● Task directions:
Copy the data exactly from the line that contains "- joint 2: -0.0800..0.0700" through the line that contains "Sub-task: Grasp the", keeping both end lines and leaving out everything else.

»»

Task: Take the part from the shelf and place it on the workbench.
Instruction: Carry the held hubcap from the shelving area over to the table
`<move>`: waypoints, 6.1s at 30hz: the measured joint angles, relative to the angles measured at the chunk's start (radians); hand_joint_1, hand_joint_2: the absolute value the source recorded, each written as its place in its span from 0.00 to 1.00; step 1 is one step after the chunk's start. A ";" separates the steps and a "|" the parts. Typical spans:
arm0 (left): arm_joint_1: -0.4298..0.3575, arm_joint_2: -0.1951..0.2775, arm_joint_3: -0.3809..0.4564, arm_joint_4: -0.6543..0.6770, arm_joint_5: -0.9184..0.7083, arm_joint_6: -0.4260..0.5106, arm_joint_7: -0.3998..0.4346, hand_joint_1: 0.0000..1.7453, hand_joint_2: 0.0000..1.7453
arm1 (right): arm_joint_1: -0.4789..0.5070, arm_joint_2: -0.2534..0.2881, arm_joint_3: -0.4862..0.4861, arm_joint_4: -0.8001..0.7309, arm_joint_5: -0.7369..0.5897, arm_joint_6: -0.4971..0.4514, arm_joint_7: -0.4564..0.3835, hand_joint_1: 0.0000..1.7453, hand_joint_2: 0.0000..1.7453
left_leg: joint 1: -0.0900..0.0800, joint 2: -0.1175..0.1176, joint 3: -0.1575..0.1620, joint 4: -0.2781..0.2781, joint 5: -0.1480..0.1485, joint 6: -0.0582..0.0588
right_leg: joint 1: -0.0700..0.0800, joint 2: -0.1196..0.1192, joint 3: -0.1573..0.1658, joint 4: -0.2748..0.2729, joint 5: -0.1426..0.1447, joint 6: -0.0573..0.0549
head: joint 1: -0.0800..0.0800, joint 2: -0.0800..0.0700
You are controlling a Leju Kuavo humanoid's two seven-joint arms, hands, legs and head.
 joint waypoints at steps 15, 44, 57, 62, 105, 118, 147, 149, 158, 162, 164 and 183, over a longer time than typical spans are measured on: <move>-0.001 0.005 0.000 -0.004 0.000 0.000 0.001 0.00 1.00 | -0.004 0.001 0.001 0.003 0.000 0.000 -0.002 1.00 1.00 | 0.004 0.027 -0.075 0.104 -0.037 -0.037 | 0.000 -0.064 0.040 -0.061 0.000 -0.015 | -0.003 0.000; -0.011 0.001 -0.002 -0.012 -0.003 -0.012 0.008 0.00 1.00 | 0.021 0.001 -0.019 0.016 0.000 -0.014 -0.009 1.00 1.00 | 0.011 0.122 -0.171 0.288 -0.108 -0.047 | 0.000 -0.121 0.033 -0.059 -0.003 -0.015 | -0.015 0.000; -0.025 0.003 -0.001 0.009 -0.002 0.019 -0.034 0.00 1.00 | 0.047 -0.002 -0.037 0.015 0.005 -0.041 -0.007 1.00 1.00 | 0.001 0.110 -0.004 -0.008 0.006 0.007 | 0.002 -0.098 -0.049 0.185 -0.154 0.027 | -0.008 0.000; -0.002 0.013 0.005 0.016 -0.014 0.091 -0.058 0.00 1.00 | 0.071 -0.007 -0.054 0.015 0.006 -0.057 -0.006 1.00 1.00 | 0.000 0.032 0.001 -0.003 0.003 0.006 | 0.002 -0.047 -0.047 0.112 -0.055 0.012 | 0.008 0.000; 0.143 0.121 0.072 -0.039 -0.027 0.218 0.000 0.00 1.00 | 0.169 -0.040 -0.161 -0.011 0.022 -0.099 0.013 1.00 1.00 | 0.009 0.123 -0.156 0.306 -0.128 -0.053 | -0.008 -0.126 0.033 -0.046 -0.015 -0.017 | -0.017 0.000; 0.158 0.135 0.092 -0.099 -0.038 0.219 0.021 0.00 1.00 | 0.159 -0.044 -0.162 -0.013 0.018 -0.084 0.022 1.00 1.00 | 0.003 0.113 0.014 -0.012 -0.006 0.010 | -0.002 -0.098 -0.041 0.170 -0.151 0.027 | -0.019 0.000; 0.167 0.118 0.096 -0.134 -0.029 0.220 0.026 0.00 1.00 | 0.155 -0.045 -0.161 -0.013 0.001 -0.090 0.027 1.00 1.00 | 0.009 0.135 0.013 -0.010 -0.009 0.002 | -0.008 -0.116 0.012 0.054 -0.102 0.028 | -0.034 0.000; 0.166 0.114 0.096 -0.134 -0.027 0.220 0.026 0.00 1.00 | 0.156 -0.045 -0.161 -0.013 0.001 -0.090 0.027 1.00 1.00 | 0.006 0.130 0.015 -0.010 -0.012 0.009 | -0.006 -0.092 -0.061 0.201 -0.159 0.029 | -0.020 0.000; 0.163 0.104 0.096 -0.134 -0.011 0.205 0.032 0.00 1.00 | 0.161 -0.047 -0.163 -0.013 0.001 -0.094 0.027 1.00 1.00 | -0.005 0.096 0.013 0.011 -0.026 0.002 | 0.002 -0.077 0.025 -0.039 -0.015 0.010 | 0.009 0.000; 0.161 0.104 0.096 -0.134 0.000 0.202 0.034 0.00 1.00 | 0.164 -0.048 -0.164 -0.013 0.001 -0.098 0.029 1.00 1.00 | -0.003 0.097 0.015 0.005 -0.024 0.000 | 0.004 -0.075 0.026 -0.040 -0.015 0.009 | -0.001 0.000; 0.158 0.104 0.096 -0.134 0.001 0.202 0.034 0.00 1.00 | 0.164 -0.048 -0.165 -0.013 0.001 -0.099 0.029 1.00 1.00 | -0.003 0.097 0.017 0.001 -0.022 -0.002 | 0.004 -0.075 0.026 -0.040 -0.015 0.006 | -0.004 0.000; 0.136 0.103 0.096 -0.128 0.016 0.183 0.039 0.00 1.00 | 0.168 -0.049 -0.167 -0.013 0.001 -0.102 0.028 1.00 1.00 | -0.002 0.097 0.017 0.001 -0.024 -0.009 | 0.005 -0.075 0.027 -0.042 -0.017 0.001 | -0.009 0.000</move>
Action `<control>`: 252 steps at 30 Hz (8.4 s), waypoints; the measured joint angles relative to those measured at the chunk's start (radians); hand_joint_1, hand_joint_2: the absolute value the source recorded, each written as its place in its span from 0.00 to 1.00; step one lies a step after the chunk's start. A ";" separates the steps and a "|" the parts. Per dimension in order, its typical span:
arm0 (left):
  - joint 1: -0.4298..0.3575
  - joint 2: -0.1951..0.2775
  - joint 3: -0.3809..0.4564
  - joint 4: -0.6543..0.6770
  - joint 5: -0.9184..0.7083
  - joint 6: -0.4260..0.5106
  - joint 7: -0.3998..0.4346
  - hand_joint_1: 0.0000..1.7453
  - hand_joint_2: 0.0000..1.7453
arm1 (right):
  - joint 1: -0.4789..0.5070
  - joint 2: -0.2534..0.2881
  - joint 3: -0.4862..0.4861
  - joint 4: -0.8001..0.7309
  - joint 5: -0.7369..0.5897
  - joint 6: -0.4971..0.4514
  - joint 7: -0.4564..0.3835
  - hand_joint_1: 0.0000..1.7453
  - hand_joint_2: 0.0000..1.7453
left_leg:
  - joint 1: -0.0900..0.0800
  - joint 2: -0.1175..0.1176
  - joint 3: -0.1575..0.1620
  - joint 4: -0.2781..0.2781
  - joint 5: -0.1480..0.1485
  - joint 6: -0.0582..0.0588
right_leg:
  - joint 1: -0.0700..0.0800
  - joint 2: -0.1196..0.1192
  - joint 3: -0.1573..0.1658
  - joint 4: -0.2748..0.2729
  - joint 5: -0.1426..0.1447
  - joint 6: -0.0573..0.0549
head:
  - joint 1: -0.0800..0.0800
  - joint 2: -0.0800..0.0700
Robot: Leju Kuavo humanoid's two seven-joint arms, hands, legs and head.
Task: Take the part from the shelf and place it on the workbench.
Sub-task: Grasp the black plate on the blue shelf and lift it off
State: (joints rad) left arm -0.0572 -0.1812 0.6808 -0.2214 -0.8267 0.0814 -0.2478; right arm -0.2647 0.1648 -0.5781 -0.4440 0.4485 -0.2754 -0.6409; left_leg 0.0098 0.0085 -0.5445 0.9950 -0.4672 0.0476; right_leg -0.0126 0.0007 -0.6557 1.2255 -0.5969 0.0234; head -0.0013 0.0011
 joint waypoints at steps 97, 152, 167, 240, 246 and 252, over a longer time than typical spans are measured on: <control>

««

● Response below:
  - joint 2: -0.0800..0.0700
Robot: Leju Kuavo humanoid's two seven-joint arms, hands, legs and head.
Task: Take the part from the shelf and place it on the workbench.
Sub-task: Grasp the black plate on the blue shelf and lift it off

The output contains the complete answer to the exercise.